3.2 UV brightness − static stability correlation

We also analysed any possible correlation between the UV brightness and the static stability. We followed a similar process to the analysis on the correlation with temperature presented in the previous section. The difference is that there is no variation in static stability with latitude in the 50 to 80 km altitude range, and hence no need to perform any normalisation correction. The Spearman’s rank correlation coefficient for the RFR versus static stability for each altitude level is shown in the top panel of Fig. 12 and the corresponding p values in the bottom panel. This result shows more scatter than the ones for the VeRa temperature correlation. The corresponding p values never drop below the 0.02 limit.

Fig. 10 Spearman’s rank correlation coefficients for UV RFR as a function of temperature (left column) and normalised temperature (right column), at levels between 65 and 75 km in altitude for three latitude bins. Normalisation of the temperature was done to compensate for changes in the temperature with latitude that were not fully accounted for by dividing the data into three latitude bins. The largest effect is at the lower and higher altitudes, where the change of temperature with latitude is strongest (Figs. 8,9,11). The green areas in the figure indicate moderate to strong correlation. The corresponding one-sided p value for each of the correlations is shown in the bottom panels. We chose a limit of $p<0.02$ to claim significance, which is indicated by the green area at the bottom of the plots. This corresponds to about $2-\sigma$. Only for an altitude of 67 km in the uncorrected temperature and 67 and 68 km in altitude in the normalised temperature correlation does the p value drop below the limit.

4 Conclusion

We have analysed the possibility of correlation between the UV brightness and the temperature structure in the atmosphere using unique data from Venus Express. On the one hand, these data are measurements of the temperature structure from radio occultation data (VeRa experiment) in very small areas on Venus; on the other hand, they are UV-images of the same spot up to 11 hours before and a few hours after the radio occultation experiment (VMC instrument). This type of analysis has not been presented before, as no such data exist from earlier missions.

We have reduced the data, taking into account all sources of uncertainty. Though the final result is still rather noisy, we find that there is an anti-correlation between the atmospheric temperature around the 67 km altitude range and the UV brightness for the low latitude region (latitudes lower than $-{40}^{\circ }$), with a one-sided p value smaller than 0.02 ; hence, it is highly unlikely that this is due to chance.
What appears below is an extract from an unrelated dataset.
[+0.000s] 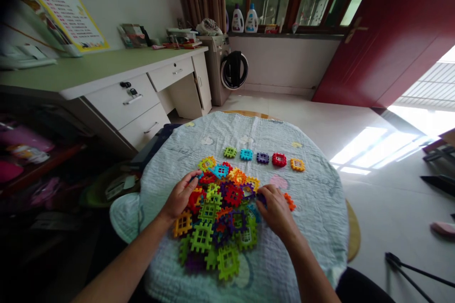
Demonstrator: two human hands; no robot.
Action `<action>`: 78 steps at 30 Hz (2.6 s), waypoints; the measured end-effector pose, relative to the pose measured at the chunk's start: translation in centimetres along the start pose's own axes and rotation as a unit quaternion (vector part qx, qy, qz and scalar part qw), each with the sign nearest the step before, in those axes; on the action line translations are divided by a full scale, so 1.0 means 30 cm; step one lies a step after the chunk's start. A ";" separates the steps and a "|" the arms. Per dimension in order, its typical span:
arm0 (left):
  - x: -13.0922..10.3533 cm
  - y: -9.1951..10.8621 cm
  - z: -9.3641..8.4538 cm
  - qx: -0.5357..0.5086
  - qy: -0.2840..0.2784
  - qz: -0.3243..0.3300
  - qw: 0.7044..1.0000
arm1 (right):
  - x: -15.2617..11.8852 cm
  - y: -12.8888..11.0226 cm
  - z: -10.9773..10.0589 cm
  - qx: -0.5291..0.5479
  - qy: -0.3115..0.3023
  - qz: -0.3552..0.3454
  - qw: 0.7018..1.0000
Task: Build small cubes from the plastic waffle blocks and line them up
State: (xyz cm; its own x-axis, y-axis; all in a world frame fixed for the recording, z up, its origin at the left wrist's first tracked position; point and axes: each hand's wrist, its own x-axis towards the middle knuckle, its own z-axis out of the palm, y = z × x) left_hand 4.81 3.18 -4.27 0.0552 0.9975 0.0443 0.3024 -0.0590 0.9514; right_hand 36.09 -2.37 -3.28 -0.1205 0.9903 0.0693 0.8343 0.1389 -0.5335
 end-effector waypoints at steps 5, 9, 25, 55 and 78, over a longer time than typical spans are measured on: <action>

From theoretical radiative forcing studies and in situ descent probe measurements of the net radiative flux, it is known that the solar UV-energy is deposited in this altitude range. The temperature difference between UV-dark and UV-bright regions, and its altitude dependence, is similar to that expected from increased solar heat absorption in UVdark regions, approximately matching expectations. Our result also provides the possible vertical location of the solar energy deposition in the $65-70\mathrm{k}\mathrm{m}$ altitude range, implying that the UV-to-blue-absorber may exist in this vertical layer (Tomasko et al. 1985; Crisp 1986; Lee et al. 2015b, 2021) rather than being well mixed through the upper haze layer (Molaverdikhani et al. 2012). The assumption of a well-mixed unknown UV-to-blue-absorber above the cloud-top level was also used in the analysis of other spectral data (Pérez-Hoyos et al. 2018; Marcq et al. 2020), while its impacts on solar heating have not yet been quantified. Such a vertical distribution may change over time Lee et al. (2015a), but since there is no similar dataset for other earlier missions a possible temporal variation in heating altitudes cannot be done at this moment.

The present analysis has not shown any correlation between UV brightness and stability. A correlation between UV brightness and stability could indicate that convective overturning is bringing UV-to-blue-absorber to the cloud tops; conversely, an anti-correlation could indicate that convective overturning is bringing cloud-forming volatiles to the cloud tops. A further study may be conducted targeting static stability, using very fine-vertical-resolution data of radio occultation measurements similar to what Imamura et al. (2018) achieved.

The present analysis has shown a hint of a correlation between the UV brightness and the temperature structure in the atmosphere from Venus Express data, though it is not a very robust conclusion. However, the techniques used here could be applied to larger datasets from future missions.

Fig. 11 RFR versus temperature (left) and normalised temperature (right) at 67 km altitude. Normalisation was done relative to a linear least square fit to the temperature as a function of latitude at each level between 50 and 80 km altitude. See Figs. 8 and 9.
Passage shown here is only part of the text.